• _PROVIDED INFORMATION_

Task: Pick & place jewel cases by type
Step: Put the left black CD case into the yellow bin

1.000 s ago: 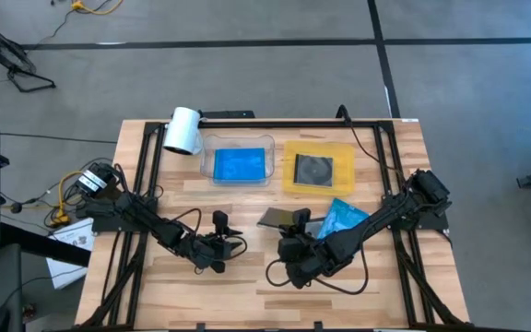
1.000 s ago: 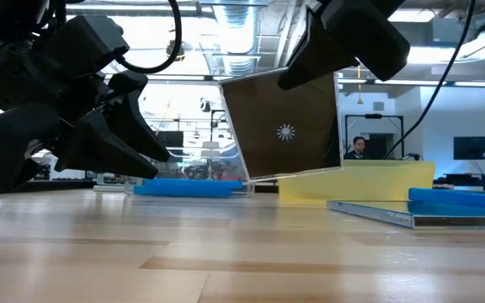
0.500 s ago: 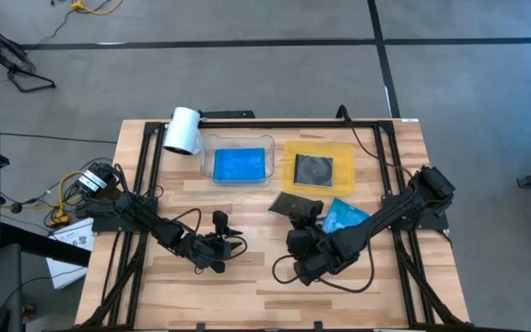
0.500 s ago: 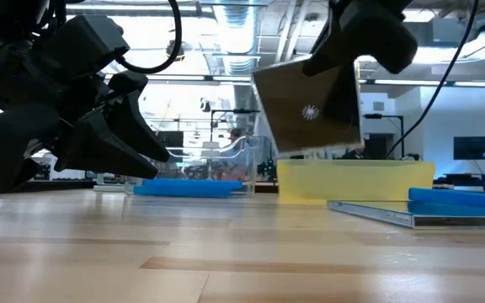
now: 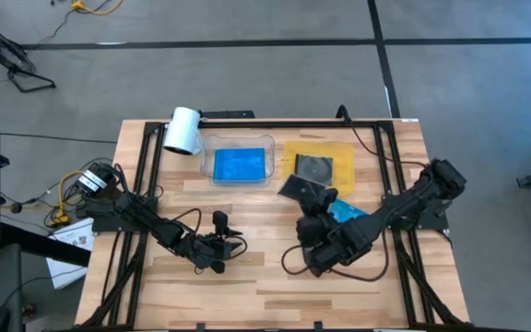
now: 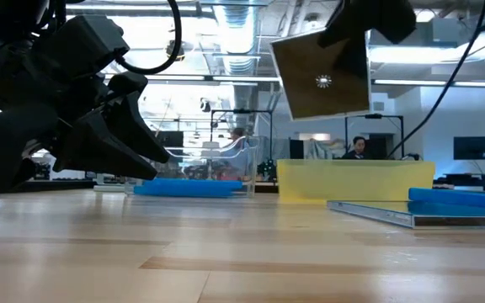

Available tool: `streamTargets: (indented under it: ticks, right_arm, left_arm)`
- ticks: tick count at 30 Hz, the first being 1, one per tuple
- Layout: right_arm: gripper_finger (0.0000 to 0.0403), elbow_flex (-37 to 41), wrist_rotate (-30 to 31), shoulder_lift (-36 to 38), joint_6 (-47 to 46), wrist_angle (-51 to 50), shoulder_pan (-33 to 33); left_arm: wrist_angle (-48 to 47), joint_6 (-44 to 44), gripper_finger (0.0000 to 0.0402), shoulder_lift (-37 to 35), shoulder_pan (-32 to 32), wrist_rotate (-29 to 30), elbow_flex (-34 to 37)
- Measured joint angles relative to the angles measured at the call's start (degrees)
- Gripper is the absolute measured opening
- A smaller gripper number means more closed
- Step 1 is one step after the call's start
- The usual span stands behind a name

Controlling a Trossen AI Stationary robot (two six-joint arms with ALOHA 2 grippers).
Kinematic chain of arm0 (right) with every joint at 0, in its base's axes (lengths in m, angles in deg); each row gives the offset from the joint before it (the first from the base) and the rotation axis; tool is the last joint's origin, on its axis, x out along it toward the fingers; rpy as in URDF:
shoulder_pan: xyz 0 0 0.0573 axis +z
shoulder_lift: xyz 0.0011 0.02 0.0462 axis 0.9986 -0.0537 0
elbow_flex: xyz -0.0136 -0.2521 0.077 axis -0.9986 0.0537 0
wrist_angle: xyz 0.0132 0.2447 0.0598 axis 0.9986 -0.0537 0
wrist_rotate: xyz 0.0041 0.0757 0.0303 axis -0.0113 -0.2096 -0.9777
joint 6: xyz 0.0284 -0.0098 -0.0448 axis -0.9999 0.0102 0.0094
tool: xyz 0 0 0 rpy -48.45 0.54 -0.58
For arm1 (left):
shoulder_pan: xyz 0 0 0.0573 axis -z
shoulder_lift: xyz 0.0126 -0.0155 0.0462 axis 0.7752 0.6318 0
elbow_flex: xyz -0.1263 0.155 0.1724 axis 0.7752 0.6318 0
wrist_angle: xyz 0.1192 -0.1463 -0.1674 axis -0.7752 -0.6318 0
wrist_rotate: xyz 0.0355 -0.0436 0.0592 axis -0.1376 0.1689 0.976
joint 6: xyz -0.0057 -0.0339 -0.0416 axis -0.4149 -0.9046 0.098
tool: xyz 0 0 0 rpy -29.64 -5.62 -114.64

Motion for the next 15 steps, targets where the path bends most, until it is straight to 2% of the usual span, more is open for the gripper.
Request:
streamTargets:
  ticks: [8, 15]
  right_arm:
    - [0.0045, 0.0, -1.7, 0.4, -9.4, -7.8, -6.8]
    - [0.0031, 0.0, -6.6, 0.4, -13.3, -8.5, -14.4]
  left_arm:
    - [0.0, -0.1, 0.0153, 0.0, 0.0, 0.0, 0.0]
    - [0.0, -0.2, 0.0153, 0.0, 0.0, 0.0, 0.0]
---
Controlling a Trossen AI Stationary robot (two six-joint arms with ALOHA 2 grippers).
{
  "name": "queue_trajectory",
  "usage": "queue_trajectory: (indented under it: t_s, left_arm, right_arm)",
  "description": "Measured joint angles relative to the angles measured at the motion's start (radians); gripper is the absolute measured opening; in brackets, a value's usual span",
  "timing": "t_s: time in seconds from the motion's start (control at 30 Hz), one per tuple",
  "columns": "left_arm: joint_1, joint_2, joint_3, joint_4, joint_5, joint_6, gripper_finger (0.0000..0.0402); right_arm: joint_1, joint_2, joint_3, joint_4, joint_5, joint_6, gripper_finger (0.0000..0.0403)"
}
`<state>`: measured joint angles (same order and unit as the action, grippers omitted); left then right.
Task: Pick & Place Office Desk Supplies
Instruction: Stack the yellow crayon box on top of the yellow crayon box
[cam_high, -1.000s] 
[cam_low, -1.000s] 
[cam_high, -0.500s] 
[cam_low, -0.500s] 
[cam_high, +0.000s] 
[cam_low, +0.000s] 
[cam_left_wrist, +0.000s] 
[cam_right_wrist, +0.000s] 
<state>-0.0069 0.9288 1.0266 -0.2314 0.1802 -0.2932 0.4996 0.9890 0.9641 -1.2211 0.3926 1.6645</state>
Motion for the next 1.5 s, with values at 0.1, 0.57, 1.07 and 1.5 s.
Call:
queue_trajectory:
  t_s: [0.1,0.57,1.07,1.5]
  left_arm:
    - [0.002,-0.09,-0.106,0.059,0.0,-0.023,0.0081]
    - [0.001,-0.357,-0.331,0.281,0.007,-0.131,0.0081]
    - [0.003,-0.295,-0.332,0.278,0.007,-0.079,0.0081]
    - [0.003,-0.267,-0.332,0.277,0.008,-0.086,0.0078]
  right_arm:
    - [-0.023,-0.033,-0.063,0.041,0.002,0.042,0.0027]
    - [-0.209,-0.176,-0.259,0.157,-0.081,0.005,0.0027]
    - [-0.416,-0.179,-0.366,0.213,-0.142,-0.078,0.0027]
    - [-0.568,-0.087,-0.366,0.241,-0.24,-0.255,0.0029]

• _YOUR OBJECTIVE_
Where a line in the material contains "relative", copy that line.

• _RESULT FOR THIS EXERCISE_
- Measured joint angles relative to the angles measured at the call's start (degrees)
  "description": "Measured joint angles relative to the angles measured at the motion's start (radians); gripper is the absolute measured opening; in brackets, a value's usual span",

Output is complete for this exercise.